Voters on the left and the right of the political spectrum have both taken to the streets to protest the state of politics in this country over the last two years. And most political observers agree: People are angry. Very angry.
But is the anger we see today really as unprecedented as some would lead you to believe? And is it really what’s driving the political mood heading into 2012?
Those who watch these things are skeptical.
“I don’t buy it,” Democratic pollster John Anzalone said. “Voter anger was the Vietnam era, the civil rights era. Even the gas lines of the 70s and hyperinflation during [former President Jimmy] Carter; that was anger. We have ‘Occupy Wall Street’, but this is no Kent State.”
In a Washington Post-ABC News poll 31 percent of people said they are angry with the way the federal government is working – a new high for the poll, going back to 1992. Similarly, the Pew Research Center showed in August that 26 percent of people said they were angry.

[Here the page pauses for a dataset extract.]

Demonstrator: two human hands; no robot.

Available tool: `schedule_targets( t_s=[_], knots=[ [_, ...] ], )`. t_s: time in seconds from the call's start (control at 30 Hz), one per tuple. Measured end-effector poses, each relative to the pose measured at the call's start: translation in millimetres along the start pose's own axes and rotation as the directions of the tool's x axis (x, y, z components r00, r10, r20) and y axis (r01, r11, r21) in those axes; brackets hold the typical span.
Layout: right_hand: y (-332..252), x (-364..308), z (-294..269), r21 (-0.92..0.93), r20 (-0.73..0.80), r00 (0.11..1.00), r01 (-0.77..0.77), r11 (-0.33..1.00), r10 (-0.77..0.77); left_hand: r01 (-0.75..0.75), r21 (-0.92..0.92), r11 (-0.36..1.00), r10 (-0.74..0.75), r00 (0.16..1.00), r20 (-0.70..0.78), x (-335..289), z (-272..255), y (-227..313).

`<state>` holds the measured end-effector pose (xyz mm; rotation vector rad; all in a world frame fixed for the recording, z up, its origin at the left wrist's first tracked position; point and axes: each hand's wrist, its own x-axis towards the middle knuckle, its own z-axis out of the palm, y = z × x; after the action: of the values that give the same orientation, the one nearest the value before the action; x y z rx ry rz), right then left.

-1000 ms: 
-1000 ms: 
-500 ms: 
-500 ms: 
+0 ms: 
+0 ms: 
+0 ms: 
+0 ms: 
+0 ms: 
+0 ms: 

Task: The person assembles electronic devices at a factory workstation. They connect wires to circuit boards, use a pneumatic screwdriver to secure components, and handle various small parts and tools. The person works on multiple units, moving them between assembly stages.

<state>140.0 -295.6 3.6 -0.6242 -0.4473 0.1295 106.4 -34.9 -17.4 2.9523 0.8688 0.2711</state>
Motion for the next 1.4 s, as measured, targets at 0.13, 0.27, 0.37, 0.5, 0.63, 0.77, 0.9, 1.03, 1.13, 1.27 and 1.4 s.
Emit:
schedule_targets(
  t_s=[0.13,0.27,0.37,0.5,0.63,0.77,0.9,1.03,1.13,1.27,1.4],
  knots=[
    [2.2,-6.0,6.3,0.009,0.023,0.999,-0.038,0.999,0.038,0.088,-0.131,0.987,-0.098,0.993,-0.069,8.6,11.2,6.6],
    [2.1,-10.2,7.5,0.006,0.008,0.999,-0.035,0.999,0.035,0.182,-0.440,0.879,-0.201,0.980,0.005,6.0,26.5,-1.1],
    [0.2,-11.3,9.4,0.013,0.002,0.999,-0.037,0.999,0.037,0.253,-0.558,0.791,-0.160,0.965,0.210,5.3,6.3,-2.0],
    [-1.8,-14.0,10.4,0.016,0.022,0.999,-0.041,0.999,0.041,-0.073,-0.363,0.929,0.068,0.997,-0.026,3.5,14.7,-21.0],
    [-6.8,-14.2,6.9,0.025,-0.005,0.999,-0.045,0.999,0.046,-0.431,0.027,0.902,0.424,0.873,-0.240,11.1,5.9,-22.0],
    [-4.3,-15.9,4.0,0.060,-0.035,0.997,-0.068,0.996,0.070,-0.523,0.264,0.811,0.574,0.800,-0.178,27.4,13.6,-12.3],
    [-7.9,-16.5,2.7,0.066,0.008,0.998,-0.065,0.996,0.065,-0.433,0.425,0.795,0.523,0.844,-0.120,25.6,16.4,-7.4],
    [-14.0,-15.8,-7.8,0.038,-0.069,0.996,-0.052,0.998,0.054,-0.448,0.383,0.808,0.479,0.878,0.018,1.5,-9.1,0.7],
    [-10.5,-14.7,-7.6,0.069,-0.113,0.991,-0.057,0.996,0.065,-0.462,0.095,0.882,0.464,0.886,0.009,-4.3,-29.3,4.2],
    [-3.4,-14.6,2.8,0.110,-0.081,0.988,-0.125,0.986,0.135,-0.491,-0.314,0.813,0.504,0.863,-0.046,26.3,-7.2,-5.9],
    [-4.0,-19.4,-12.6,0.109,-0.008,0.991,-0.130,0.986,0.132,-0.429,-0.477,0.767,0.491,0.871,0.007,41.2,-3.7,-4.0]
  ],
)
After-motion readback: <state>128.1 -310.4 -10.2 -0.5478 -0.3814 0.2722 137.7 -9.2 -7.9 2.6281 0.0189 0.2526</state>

That was also a new high, going back more than a decade.
But the Post and Pew polls both show far more people expressing disenchantment using less-aggressive terms — 49 percent in the Post poll say they are merely “dissatisfied but not angry,” while 60 percent in the Pew Poll said they were “frustrated.”
Those are also record highs, but Anzalone said that they speak to the fact that the prevailing political sentiment in the country today is more disgust than anger. He added that the high levels of economic anxiety when combined with the political divisiveness that has consumed the country is what’s genuinely unprecedented.

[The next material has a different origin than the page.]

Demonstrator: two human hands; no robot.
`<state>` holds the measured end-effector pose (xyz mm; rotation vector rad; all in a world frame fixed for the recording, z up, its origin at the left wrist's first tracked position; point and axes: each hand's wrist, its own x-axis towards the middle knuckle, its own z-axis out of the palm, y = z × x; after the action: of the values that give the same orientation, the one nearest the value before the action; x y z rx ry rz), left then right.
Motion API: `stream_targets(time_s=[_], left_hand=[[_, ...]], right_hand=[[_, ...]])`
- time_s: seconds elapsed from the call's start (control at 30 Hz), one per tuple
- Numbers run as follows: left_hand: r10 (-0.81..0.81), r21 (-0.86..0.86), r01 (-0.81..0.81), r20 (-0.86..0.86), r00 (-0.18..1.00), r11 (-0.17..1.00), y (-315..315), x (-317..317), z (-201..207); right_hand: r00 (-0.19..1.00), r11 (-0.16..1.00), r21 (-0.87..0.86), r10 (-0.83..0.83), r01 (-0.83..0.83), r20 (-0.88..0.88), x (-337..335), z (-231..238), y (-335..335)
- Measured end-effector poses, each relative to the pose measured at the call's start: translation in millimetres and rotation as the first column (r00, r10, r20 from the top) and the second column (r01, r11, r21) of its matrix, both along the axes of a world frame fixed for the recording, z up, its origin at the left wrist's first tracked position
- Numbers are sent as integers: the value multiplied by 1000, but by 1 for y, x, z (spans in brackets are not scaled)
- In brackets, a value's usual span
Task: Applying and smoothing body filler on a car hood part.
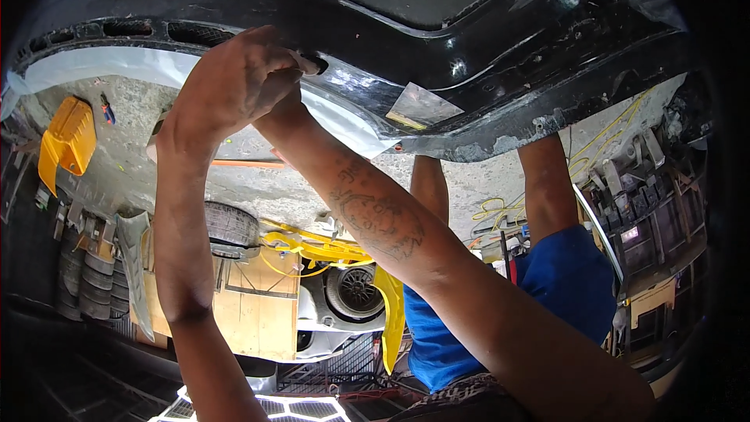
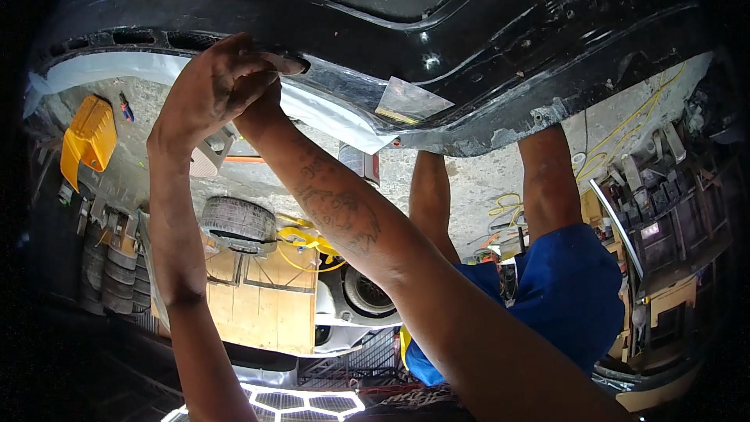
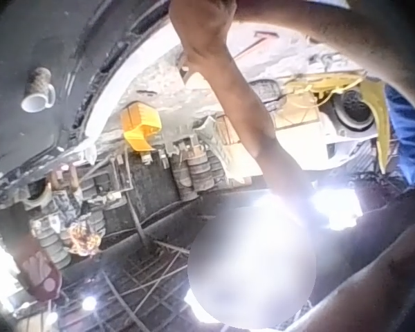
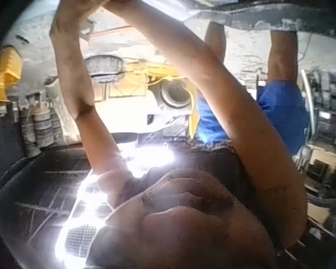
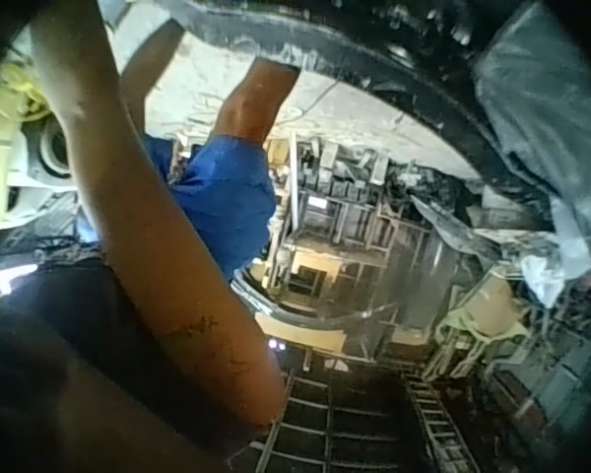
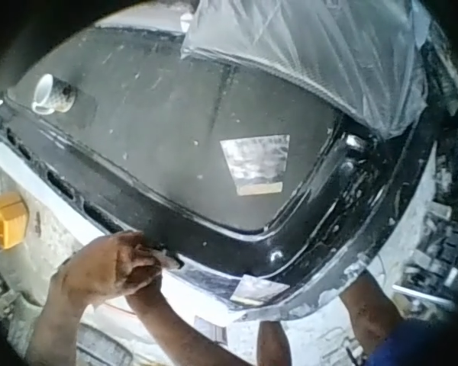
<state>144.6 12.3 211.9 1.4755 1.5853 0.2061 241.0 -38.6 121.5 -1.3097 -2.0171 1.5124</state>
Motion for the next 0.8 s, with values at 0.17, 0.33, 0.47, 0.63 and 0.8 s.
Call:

“The combination is lethal and dangerous for politicians,” he said. “We saw a big swing in 2008 and then 2010 and we may see another swing in 2012, which will include primary losses for Republicans....and then maybe a Democratic House again, or at least gains.”
(It should be noted that, while Anzalone sees Democratic gains in the House, Republicans think they have a good shot at retaking the Senate and the White House. In truth, nobody knows how the current state of affairs will translate into votes cast in 2012.)
What we do know is that voter anger matters. In the last two elections that featured big swings toward Republicans — 1994 and 2010 — at least three-quarters of those who described themselves as “angry” voted for the GOP. In 1992 – a good year for Democrats — 56 percent of angry voters sided with their party, according to exit polling.
Anger is a powerful thing, because it motivates voters to show up at the polls. But the fact that less than one in three Americans identify themselves as angry suggests that the emotion won’t be the single motivating factor in 2012.
Instead, what is driving voters today is more of a general discontent. (“The sort of general malaise that only the genius possess and the insane lament.” — Dr. Evil.) The vast majority of people don’t like Congress and don’t believe government is performing its duties, but even a majority of these people don’t ascribe “anger” as one of their primary emotions.
True, some polling shows much higher levels of anger. A CNN/Opinion Research poll recently showed 72 percent of people describing themselves as angry, but when given a chance to use a similar word that isn’t as harsh, people generally opt for it. Hence the higher numbers for “dissatisfied but not angry” in the Post-ABC poll and “frustrated” in the Pew poll.
Former Republican National Committeeman David Norcross said frustration is a step toward anger, however. “Absence of leadership and the polarized philosophies lead to frustration, which leads to anger,” he argued. “All of which is overlaid by economic concern for our future.”